* [Problem details]
Look through the listing below and say how many lines contain the word "from". Nothing else belongs in the reply.
*** Data shown
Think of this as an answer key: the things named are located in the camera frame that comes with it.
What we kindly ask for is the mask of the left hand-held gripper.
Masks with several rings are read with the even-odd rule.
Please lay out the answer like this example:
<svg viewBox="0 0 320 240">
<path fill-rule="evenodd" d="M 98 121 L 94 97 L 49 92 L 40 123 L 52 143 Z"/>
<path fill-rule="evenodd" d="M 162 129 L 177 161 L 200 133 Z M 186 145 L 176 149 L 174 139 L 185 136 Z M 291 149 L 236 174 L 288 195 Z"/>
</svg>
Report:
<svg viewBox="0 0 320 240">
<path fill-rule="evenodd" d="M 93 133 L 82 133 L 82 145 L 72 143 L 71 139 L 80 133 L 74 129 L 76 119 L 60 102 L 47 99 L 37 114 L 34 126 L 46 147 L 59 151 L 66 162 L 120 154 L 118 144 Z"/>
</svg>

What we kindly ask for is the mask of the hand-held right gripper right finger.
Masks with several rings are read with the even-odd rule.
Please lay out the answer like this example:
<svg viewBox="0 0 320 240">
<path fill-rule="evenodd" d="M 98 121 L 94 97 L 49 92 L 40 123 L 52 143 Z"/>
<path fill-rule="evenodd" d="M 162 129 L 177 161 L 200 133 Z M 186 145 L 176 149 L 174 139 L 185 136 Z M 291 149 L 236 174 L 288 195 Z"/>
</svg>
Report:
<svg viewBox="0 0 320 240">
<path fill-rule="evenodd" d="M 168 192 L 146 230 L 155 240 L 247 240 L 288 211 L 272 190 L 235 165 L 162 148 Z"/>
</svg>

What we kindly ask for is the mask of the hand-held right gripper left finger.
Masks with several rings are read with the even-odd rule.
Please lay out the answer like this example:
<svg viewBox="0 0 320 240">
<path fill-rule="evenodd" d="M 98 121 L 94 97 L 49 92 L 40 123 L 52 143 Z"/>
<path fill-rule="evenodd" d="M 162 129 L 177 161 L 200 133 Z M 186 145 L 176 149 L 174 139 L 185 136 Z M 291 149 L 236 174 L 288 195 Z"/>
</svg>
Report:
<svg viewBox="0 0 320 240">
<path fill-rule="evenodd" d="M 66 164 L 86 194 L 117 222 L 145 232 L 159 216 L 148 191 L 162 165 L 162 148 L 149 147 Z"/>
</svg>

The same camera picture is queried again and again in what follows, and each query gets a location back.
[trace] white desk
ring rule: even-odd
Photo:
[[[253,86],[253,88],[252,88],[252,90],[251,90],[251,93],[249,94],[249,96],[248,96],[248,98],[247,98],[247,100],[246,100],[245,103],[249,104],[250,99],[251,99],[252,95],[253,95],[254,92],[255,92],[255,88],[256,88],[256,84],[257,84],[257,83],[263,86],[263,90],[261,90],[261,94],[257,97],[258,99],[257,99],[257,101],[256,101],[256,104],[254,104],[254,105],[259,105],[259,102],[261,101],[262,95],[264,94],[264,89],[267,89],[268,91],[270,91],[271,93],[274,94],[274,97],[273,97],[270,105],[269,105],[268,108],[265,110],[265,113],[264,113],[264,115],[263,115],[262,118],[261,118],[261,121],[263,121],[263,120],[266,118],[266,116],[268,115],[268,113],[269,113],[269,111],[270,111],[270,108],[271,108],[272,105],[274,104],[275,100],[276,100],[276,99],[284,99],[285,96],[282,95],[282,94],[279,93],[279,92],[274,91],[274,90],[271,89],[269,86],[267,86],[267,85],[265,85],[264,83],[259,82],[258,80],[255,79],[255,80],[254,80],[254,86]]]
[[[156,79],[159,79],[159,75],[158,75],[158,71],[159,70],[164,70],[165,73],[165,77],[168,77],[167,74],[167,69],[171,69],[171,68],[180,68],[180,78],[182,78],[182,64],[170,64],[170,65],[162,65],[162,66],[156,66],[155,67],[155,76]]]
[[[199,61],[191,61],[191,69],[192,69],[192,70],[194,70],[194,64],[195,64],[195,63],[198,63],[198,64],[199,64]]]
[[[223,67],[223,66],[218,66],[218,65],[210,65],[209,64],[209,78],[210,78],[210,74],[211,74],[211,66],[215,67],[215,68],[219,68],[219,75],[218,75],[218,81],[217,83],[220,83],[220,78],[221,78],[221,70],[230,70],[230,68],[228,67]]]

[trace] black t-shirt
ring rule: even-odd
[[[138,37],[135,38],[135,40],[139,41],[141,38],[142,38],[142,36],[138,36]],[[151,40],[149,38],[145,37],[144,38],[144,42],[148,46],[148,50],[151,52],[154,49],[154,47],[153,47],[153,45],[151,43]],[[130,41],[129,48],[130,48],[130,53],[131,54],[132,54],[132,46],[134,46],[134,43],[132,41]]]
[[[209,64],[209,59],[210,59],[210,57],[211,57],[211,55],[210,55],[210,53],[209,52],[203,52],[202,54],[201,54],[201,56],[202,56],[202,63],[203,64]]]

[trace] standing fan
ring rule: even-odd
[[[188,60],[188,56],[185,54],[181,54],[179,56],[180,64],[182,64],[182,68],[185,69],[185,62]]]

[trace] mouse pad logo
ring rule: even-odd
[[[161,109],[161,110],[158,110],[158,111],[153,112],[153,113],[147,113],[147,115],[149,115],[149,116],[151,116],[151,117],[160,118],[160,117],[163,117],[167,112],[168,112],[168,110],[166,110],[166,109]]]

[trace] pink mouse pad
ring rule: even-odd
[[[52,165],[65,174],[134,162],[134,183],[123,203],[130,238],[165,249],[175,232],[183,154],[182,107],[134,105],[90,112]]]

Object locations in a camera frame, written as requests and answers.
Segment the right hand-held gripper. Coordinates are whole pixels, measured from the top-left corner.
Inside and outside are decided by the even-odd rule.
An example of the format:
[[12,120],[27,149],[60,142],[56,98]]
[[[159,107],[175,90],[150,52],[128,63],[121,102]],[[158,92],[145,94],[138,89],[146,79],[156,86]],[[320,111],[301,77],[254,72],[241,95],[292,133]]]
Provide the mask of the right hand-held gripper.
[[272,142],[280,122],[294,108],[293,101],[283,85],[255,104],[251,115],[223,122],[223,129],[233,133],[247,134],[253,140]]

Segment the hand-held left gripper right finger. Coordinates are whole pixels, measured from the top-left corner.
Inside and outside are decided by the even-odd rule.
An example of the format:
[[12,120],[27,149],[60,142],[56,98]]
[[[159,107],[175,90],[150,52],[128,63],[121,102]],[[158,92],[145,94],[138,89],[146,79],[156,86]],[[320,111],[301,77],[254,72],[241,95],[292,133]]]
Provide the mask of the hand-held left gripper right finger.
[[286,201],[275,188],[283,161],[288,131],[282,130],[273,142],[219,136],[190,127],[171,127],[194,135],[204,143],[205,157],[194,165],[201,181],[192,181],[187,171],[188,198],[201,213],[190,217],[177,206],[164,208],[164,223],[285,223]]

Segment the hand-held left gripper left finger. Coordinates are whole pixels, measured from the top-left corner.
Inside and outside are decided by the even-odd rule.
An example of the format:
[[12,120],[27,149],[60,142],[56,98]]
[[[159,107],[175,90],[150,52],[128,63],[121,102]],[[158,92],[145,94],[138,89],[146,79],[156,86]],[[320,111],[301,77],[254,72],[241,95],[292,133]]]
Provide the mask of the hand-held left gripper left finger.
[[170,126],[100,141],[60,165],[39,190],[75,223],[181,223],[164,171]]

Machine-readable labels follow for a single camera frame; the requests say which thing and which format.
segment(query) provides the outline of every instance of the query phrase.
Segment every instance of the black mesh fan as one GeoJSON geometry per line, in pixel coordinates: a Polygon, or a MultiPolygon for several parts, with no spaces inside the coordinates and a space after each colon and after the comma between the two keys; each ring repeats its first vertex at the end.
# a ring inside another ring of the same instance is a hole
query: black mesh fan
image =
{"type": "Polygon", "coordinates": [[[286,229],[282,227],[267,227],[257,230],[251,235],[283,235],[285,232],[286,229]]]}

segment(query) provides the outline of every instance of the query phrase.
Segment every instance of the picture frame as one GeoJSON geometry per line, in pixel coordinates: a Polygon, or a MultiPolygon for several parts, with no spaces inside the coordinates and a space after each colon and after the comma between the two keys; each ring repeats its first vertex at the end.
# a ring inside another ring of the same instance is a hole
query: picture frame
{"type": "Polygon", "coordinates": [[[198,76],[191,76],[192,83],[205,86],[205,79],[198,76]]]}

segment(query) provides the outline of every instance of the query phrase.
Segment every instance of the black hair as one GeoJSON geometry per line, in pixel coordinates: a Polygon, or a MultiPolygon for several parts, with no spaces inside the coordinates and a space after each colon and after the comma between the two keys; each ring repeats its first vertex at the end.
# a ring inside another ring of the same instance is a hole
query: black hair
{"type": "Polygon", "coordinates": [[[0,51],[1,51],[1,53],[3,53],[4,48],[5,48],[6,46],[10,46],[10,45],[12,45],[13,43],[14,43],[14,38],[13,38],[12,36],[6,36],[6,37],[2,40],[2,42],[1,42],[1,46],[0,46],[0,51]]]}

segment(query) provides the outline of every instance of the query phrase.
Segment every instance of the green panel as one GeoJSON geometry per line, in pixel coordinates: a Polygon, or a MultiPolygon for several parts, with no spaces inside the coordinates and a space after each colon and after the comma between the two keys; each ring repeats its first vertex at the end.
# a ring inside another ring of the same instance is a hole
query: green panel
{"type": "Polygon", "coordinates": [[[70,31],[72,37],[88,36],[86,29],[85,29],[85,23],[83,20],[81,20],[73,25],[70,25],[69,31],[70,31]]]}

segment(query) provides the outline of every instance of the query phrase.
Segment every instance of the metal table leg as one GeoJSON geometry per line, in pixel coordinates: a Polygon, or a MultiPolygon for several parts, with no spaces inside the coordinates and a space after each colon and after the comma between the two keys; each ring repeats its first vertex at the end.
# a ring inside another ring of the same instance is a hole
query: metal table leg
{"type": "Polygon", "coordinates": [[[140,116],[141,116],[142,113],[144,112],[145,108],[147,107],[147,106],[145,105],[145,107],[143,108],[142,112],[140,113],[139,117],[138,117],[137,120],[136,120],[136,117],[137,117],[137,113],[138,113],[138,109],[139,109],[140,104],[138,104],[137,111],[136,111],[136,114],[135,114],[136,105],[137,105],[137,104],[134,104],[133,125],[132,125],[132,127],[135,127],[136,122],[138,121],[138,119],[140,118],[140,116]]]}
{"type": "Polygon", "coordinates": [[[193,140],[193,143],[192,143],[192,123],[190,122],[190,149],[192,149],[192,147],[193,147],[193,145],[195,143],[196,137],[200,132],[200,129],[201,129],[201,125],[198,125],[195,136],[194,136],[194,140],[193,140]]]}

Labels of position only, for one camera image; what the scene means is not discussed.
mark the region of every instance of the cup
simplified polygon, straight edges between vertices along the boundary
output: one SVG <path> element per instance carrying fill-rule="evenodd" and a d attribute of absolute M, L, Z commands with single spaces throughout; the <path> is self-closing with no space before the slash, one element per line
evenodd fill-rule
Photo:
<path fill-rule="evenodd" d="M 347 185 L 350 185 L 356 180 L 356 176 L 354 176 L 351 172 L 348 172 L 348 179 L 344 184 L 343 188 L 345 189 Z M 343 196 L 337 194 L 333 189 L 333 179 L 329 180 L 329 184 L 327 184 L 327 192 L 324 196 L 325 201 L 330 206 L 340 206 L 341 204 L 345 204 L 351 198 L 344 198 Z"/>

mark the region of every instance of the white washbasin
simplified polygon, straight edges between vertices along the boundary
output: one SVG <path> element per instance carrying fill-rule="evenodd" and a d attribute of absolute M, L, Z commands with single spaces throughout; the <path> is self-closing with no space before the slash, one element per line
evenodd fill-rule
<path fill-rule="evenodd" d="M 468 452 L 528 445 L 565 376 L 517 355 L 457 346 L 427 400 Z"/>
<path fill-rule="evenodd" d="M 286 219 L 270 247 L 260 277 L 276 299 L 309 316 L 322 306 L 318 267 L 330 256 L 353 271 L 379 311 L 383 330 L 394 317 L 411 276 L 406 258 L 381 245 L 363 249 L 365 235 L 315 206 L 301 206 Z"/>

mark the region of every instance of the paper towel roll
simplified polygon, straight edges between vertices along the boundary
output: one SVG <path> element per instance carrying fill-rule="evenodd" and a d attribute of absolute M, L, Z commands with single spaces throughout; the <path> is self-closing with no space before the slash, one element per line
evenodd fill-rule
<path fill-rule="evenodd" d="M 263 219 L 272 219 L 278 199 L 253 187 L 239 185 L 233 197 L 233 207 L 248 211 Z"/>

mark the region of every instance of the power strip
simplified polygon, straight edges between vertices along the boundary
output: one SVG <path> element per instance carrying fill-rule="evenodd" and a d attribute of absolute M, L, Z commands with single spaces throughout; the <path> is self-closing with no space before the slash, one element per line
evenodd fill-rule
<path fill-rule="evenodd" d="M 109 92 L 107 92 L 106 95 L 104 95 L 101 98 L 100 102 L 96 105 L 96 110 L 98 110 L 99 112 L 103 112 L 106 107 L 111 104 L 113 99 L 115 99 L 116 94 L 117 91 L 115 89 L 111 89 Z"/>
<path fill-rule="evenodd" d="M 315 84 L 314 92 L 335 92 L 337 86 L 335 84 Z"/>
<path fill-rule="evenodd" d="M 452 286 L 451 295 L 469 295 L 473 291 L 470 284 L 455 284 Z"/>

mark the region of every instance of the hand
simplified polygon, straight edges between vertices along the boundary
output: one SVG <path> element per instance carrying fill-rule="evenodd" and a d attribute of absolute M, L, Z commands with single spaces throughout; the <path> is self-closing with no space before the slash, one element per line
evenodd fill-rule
******
* [Expected output]
3